Knowing the COs for each course helps to predict the assessment of a particular course as those assessments are designed to analyze the achievement of respective CO at end of the semester. The learning domains and Bloom's taxonomy level help to explain the highest difficulty of those assessments.

Before a semester is started, the lecturer will be appointed as course coordinator. Course coordinator will responsible for the assigned course including coordinate with the teaching team (lecturers who will teach the same course), design the assessment tools, silibus planning based on previous report (the achivement of students during last semester or last academic session in the same course), analyze the student-learning time (SLT), analyze the attendance rate of each students, etc.

The most important part of the pre-semester preparation is that it serves as a planning stage within the continuous quality improvement (CQI) process. The input from the previous report of the same course offered in the last semester or last academic session is considered. Suitable and reasonable suggestions from the last course coordinator will be considered into the implementation of concurrent semester either in terms of syllabus contents, delivery methods, assessments and/or etc. Such implementations will be reflected into the teaching planning of concurrent semester. Such implementation is detailed accordingly to the delivery and assessment activities for each weeks within the semester. Assessment tools are listed accordingly to its mapping to the CO and PO. Also, these assessment tools will be identify accordingly either it is group assessment or individual assessment, whether it is mapped to the engineering problems (including the specific engineering problem and activities), and the contribution of each assessment tools. If there is any related sustainable development goals (SDGs) are introduced for students within the course will be highlighted.

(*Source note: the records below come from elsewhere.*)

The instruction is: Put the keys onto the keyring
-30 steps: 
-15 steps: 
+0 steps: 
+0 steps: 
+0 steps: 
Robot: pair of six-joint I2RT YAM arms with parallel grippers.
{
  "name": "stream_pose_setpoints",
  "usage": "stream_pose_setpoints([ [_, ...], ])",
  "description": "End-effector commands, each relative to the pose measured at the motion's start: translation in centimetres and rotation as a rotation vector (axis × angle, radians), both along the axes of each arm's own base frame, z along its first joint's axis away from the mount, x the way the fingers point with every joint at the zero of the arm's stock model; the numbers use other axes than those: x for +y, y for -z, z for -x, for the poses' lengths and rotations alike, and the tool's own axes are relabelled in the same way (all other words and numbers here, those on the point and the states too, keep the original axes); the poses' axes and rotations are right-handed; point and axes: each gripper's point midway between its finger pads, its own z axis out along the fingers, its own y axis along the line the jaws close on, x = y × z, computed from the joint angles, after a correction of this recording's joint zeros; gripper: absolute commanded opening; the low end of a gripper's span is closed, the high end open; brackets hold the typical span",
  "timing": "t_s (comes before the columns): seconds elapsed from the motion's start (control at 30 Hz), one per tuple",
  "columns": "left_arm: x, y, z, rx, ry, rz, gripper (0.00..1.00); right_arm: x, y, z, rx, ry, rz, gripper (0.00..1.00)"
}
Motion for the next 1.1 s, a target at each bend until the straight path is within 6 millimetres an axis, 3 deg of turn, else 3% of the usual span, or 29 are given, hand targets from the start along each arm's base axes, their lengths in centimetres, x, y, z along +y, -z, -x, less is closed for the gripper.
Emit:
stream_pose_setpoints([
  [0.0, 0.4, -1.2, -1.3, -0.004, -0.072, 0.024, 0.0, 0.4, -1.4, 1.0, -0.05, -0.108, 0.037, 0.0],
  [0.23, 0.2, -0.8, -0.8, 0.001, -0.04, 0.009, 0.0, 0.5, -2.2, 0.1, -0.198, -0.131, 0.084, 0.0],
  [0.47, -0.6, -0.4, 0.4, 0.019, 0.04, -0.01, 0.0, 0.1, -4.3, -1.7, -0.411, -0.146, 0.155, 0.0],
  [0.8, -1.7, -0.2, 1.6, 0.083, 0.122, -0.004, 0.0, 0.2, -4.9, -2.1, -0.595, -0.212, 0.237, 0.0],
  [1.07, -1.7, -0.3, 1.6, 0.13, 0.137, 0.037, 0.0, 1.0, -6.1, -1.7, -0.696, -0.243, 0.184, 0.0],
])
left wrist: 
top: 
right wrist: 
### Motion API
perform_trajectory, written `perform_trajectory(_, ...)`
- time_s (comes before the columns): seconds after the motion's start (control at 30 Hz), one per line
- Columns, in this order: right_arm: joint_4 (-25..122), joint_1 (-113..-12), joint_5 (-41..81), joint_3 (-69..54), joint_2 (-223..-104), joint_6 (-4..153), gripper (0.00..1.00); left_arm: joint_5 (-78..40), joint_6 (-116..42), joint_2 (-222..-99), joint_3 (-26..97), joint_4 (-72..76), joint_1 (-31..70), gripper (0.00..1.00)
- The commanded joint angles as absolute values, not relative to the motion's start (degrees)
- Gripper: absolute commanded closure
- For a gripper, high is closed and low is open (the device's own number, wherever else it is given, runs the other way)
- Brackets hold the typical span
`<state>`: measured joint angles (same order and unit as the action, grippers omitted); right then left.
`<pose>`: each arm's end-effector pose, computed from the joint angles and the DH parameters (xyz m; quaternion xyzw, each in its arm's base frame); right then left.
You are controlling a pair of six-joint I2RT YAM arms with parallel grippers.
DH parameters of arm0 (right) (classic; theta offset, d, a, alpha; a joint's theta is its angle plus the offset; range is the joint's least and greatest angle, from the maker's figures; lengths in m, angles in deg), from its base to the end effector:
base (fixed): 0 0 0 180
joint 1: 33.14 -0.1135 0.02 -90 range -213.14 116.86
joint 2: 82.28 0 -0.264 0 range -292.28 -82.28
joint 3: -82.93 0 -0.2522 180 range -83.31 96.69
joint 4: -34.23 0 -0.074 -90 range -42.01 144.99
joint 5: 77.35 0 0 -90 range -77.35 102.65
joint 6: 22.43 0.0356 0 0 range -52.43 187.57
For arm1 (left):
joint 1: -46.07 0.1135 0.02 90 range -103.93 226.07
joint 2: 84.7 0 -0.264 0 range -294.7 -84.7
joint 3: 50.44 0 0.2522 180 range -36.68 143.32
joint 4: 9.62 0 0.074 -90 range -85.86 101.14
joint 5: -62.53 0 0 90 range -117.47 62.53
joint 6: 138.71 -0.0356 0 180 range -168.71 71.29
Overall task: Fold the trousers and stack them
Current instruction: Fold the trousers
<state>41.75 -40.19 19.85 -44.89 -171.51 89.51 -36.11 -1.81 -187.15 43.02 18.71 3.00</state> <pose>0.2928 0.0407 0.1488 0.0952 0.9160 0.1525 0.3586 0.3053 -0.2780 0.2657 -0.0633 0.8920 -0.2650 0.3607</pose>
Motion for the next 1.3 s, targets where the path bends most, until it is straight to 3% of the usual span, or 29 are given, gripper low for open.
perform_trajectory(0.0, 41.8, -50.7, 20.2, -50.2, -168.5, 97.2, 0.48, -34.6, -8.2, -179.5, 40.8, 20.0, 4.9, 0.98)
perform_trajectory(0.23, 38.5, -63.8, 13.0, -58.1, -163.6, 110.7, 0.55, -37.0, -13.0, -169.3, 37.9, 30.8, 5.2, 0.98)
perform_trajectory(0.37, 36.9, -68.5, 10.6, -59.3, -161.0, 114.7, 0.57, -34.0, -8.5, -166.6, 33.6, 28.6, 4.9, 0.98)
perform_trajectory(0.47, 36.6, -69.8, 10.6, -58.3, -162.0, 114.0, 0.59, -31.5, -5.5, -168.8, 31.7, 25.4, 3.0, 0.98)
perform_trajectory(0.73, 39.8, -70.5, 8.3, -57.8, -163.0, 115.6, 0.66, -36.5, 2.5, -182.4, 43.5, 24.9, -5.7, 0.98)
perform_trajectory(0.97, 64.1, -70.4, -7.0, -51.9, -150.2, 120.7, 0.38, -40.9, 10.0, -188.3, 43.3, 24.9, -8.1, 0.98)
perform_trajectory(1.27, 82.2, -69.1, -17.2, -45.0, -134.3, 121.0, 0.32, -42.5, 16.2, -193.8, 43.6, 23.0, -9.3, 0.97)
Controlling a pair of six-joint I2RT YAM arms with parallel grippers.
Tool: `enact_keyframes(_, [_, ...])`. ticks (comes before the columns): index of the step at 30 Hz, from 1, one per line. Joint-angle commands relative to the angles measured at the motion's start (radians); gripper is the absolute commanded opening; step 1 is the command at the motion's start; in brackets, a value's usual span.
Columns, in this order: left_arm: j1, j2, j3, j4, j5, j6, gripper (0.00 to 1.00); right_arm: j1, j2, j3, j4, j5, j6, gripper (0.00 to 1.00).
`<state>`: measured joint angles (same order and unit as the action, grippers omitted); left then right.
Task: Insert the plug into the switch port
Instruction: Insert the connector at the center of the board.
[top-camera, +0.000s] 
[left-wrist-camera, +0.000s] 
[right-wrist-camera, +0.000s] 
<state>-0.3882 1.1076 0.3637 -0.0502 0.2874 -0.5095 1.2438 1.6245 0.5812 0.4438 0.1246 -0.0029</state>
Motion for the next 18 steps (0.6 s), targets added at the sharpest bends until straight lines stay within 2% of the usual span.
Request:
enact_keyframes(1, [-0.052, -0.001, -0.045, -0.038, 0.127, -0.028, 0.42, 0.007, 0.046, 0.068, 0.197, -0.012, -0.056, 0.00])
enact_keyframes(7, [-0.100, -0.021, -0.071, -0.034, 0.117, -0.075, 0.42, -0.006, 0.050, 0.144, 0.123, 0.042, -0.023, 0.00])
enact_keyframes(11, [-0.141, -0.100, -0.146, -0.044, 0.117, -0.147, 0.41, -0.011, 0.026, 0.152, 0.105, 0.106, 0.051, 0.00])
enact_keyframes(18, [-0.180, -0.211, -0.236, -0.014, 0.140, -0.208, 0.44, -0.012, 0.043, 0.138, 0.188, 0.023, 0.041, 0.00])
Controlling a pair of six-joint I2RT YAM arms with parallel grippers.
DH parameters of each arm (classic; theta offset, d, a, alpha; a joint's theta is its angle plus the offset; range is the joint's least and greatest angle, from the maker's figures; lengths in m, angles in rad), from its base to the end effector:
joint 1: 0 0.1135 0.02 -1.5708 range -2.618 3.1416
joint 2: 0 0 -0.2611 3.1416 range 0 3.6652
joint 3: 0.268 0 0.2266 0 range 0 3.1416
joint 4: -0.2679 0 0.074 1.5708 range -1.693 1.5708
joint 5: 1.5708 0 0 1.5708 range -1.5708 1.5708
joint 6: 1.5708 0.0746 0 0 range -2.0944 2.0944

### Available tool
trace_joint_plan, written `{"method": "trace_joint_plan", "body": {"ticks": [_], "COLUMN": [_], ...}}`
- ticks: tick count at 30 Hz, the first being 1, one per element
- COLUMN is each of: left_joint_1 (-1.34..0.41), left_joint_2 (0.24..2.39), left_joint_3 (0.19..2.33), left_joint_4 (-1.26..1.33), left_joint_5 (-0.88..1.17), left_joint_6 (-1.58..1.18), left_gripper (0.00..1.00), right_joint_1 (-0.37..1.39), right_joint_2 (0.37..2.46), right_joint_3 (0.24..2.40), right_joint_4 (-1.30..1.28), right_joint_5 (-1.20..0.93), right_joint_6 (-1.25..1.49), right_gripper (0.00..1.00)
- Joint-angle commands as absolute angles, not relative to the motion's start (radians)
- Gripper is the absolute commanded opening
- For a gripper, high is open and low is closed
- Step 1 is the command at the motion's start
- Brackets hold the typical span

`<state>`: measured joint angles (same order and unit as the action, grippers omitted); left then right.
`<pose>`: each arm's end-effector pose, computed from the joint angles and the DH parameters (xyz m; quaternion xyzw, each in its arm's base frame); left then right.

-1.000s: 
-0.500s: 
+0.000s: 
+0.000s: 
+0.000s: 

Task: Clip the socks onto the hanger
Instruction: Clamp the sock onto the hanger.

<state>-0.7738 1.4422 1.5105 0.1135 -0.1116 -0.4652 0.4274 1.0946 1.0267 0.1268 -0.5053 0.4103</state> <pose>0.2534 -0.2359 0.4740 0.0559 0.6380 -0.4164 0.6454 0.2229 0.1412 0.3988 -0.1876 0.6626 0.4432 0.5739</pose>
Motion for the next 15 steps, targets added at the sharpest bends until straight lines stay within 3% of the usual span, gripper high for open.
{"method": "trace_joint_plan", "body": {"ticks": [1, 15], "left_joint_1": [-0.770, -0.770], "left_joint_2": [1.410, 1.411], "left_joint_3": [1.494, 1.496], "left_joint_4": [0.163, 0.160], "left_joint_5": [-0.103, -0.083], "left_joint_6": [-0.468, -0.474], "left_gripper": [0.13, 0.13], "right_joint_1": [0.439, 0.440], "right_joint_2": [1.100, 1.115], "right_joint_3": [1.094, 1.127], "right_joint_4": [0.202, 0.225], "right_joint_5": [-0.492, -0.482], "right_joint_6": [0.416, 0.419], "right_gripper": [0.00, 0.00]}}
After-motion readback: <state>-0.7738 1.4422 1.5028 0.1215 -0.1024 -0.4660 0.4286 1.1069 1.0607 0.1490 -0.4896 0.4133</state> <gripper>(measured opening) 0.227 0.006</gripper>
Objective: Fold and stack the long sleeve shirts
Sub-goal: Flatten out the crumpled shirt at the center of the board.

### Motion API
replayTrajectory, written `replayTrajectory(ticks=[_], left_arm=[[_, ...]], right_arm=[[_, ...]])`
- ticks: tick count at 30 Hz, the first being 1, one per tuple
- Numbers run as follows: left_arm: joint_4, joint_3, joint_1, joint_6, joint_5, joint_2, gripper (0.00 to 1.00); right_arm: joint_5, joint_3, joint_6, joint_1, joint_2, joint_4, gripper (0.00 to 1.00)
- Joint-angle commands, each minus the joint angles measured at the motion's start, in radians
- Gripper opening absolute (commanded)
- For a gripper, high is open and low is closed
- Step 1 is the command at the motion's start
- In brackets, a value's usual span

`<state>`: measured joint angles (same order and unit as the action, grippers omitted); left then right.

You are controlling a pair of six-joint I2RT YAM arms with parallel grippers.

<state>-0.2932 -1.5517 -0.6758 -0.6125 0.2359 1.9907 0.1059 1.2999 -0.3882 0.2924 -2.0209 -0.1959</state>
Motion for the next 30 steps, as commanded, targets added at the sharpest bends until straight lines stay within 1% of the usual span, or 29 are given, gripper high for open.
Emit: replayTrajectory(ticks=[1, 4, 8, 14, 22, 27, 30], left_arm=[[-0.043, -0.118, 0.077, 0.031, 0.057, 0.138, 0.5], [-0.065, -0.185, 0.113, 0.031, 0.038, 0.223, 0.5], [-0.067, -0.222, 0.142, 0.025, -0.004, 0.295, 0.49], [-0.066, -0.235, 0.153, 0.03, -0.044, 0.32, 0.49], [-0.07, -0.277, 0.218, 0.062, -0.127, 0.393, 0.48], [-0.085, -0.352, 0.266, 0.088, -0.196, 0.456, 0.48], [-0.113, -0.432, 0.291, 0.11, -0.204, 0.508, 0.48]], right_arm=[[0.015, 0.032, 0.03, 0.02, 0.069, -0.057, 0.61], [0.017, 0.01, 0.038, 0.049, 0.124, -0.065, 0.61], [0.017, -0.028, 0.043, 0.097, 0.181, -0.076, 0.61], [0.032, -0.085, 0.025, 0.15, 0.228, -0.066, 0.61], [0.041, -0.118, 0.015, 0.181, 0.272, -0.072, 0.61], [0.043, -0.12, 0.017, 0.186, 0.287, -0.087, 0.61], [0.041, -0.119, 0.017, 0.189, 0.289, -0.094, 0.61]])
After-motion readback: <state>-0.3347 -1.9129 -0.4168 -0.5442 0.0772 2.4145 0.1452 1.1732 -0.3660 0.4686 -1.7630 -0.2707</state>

Student-learning time (SLT) express the duration of self learning in hour that need to be spend by a student for each week within a semester and the total duration of it. It reflects the commitment of students towards the course. The learning time during course delivery like lecture, tutorial, laboratory and workshop as well ass course assessment like assignment, project, case study, presentation, quiz, test, lab test and final examination are considered. Roughly speaking, a student are required to spend around 120 hours per semester per a 3-credits course.  For example, if a student take the maximum allowed 18 credits, he or she needs to spend 720 hours per semester for study. For 14 weeks per semester and 5 study day per week, it means 10 hours 17 minutes each day for study. In other words, the more credits registered by a student, he or she is expected to spend more time on study.